• To do: Report each line from the records where the string "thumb" turns up.

##### Material to process #####

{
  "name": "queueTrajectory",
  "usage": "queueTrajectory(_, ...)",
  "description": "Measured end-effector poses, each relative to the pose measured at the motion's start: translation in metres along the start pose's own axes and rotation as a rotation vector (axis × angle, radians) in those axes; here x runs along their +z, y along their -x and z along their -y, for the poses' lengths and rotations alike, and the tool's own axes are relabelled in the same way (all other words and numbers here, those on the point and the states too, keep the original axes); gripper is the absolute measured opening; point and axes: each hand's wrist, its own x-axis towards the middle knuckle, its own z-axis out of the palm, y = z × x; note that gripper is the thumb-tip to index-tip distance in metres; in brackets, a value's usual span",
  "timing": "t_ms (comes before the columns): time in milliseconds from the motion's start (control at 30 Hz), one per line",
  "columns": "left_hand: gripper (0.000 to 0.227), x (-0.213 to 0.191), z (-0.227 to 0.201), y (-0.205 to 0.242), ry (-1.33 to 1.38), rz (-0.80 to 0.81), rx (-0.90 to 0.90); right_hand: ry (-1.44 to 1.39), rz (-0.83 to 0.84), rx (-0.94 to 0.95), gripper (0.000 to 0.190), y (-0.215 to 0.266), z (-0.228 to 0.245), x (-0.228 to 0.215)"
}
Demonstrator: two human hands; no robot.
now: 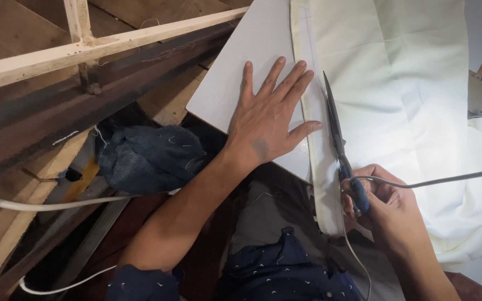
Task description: The person is sewing a piece of white fabric and then cutting it with large scissors on a sewing table.
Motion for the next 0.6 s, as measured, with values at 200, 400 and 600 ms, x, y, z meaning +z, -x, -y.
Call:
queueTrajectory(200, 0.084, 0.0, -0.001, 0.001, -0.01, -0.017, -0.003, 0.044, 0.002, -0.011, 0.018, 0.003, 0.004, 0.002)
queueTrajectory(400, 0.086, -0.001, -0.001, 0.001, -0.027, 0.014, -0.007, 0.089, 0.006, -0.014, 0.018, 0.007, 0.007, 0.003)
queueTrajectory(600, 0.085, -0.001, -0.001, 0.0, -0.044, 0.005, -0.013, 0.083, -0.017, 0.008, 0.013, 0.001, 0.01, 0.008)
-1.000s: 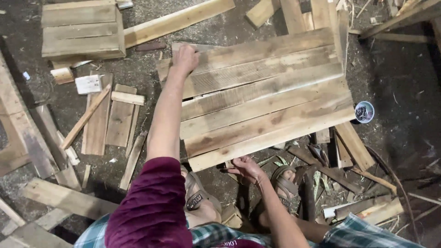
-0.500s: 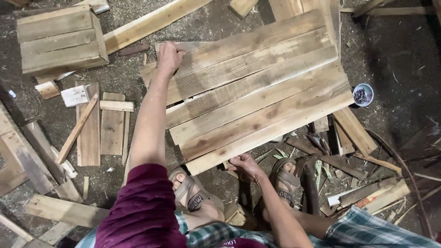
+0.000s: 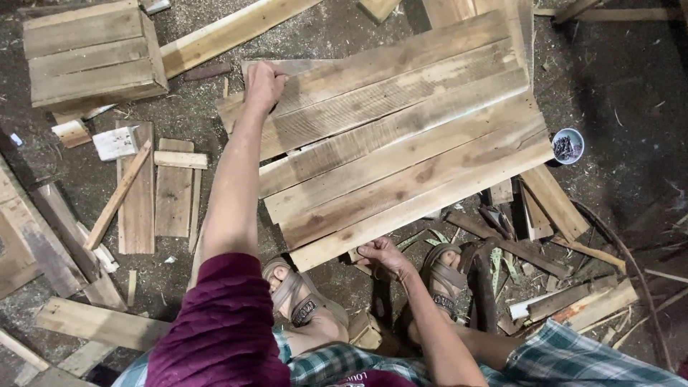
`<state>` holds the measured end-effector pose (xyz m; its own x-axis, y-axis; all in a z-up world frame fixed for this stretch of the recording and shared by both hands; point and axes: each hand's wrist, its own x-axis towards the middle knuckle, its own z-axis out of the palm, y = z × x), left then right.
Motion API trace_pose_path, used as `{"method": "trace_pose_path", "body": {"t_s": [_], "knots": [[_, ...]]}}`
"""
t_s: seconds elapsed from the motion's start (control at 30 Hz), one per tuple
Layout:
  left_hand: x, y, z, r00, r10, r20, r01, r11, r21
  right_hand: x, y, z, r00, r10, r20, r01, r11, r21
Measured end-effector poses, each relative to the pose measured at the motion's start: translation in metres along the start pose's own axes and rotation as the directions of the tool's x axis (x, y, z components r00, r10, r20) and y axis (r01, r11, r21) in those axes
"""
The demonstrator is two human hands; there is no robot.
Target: The person is assembling a wooden panel by aligning slats and hammering nails into them.
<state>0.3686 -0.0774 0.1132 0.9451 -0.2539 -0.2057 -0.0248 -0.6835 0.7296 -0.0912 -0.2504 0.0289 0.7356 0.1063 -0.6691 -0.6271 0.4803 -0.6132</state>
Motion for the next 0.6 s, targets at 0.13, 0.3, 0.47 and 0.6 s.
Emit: {"method": "trace_pose_path", "body": {"t_s": [0.13, 0.3, 0.47, 0.6], "knots": [[0.007, -0.006, 0.005, 1.000, -0.023, -0.013, 0.023, 0.999, 0.035, -0.004, -0.005, 0.006, 1.000, 0.023, -0.002, -0.023, 0.995, 0.093], [0.008, -0.013, 0.015, 0.998, -0.005, -0.063, 0.010, 0.996, 0.087, 0.000, -0.003, 0.004, 1.000, -0.010, -0.014, 0.010, 1.000, -0.003], [-0.017, 0.009, 0.000, 0.998, -0.061, -0.034, 0.063, 0.996, 0.062, -0.008, -0.014, 0.012, 0.997, 0.059, 0.055, -0.063, 0.996, 0.068], [-0.015, 0.004, 0.005, 0.996, -0.047, -0.074, 0.055, 0.993, 0.108, -0.002, -0.008, 0.007, 0.998, 0.027, 0.063, -0.025, 0.999, -0.031]]}}
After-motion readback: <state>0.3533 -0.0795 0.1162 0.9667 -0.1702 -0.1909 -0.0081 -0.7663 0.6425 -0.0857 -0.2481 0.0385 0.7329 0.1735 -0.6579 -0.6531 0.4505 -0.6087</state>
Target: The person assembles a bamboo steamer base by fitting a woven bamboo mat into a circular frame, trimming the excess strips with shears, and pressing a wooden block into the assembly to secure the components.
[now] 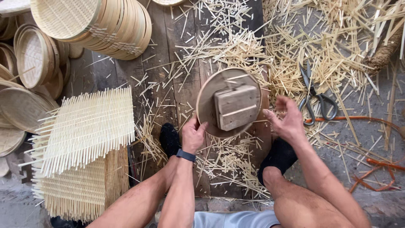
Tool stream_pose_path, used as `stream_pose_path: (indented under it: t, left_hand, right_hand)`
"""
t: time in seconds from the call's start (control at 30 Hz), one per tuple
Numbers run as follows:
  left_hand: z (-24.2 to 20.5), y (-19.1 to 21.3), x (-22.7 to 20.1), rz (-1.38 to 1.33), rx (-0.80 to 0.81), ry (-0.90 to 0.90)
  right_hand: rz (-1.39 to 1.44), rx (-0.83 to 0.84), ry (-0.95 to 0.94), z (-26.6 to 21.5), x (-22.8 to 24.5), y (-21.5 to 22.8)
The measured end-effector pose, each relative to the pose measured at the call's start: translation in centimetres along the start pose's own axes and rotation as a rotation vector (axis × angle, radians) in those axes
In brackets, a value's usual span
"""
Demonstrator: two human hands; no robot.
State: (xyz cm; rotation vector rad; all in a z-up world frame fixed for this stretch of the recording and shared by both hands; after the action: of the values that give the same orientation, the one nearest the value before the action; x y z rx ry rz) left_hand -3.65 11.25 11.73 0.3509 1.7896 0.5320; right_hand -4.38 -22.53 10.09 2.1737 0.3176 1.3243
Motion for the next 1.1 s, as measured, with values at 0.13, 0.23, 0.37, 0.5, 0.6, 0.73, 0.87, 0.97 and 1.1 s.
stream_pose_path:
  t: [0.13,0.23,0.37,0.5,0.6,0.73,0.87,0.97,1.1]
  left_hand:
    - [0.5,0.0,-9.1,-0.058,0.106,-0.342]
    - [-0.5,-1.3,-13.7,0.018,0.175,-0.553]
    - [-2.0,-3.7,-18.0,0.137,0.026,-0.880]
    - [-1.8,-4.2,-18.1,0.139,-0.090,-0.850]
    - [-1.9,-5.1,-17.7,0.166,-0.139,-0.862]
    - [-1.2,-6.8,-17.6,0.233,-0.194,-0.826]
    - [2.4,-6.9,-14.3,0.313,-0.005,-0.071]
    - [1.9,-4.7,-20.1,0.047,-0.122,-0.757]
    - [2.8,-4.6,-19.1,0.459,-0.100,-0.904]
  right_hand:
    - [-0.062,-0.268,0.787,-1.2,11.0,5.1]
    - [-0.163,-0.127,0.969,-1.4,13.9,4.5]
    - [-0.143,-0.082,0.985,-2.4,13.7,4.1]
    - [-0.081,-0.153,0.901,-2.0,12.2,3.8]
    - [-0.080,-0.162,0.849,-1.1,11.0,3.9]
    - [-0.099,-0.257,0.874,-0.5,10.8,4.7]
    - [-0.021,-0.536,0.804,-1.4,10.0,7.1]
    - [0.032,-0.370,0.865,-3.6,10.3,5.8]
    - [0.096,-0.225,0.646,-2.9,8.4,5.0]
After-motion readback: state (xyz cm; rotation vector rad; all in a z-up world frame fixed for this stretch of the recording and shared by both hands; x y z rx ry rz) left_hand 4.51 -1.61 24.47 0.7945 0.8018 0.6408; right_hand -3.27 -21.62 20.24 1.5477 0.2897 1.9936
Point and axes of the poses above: each hand's wrist, its own z-axis towards the middle knuckle, its own y-axis out of the back of the hand, x = y × z, the point moved 7 cm from there along z, towards the middle knuckle, and after that the axes turned 10 degrees about -x, right-handed, at the moved point
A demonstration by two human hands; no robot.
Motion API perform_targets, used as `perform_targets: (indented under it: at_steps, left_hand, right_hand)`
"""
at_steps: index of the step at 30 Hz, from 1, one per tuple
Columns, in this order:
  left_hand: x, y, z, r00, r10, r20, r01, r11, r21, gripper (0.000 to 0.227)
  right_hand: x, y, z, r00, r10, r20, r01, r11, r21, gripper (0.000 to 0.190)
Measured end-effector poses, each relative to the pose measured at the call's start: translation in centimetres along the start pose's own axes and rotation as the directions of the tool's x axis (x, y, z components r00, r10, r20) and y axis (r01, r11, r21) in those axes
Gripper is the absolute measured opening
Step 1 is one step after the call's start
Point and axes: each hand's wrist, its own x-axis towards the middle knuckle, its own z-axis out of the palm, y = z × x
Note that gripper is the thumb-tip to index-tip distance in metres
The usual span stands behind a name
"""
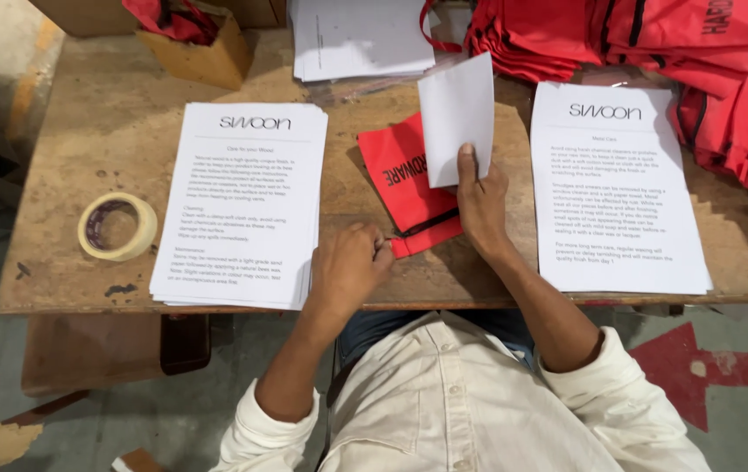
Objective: Folding product instruction sheets and placing them inside red fabric pouches.
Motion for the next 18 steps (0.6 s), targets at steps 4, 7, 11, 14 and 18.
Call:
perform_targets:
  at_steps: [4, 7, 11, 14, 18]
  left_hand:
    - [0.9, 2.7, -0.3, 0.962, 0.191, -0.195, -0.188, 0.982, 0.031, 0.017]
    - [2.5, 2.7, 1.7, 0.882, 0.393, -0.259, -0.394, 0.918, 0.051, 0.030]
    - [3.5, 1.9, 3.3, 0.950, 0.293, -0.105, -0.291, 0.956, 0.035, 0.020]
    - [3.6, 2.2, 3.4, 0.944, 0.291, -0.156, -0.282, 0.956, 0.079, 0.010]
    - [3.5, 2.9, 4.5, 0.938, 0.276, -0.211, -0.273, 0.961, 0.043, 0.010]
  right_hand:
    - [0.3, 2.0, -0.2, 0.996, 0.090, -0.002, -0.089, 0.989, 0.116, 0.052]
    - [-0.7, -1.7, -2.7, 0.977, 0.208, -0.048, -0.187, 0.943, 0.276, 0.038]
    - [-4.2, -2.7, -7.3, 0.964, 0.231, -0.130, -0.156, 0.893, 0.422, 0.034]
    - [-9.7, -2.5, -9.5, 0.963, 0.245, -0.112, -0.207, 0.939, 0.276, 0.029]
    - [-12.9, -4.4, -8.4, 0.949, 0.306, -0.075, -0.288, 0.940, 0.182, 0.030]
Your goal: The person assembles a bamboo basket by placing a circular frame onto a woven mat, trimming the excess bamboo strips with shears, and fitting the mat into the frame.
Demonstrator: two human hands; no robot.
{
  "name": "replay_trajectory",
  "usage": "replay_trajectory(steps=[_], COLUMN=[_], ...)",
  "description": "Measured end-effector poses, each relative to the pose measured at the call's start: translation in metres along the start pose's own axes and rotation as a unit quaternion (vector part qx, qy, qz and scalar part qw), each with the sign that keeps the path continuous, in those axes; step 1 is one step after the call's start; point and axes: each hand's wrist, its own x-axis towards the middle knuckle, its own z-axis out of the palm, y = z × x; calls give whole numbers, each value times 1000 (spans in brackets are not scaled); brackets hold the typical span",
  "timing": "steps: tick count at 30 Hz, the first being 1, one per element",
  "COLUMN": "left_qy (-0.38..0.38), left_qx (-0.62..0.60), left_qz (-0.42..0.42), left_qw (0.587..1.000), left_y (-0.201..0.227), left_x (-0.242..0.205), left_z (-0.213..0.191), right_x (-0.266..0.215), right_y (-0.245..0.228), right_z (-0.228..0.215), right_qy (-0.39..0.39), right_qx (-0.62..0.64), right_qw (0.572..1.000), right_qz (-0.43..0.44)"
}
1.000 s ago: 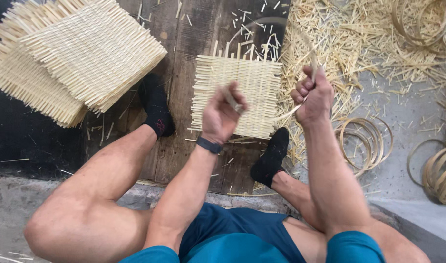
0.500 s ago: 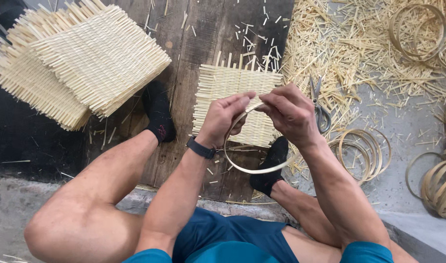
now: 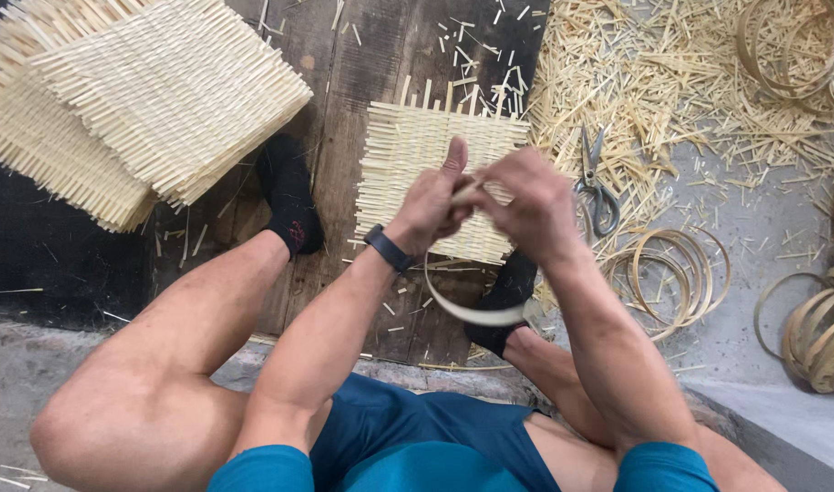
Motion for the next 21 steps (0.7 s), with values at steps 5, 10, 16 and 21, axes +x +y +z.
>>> replay_trajectory(steps=[5, 10, 16, 21], left_qy=[80, 69, 20, 45], left_qx=[-227, -296, -244, -360], left_qz=[189, 105, 45, 197], left_qw=[952, 947, 969, 911], left_y=[7, 30, 29, 15], left_x=[0, -2, 1, -1], left_z=[-42, -61, -70, -61], right_x=[-11, -52, -57, -46], right_y=[35, 61, 76, 52], right_z=[-31, 4, 9, 12], right_qy=[98, 141, 149, 130], right_qx=[339, 635, 700, 611], right_qw=[803, 629, 565, 613], right_qz=[480, 426, 411, 483])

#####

• Reply to the task:
  "description": "Measured end-effector poses, each relative to the pose measured at the motion's start: translation in metres along the start pose's own axes and rotation as a rotation vector (axis × angle, radians) in those axes; here x runs along their +z, y along their -x and z along their -y, for the poses' lengths and rotations alike, and the tool's own axes are relabelled in the same way (all other words and numbers here, those on the point and the states too, keep the original axes); gripper is the absolute measured opening; point and axes: each hand's wrist, its own x-axis towards the middle knuckle, its own z-axis out of the palm, y = z × x; note that gripper is the thumb-tip to index-tip distance in metres; in brackets, a value's usual span",
Note that gripper is the thumb-tip to index-tip distance in metres

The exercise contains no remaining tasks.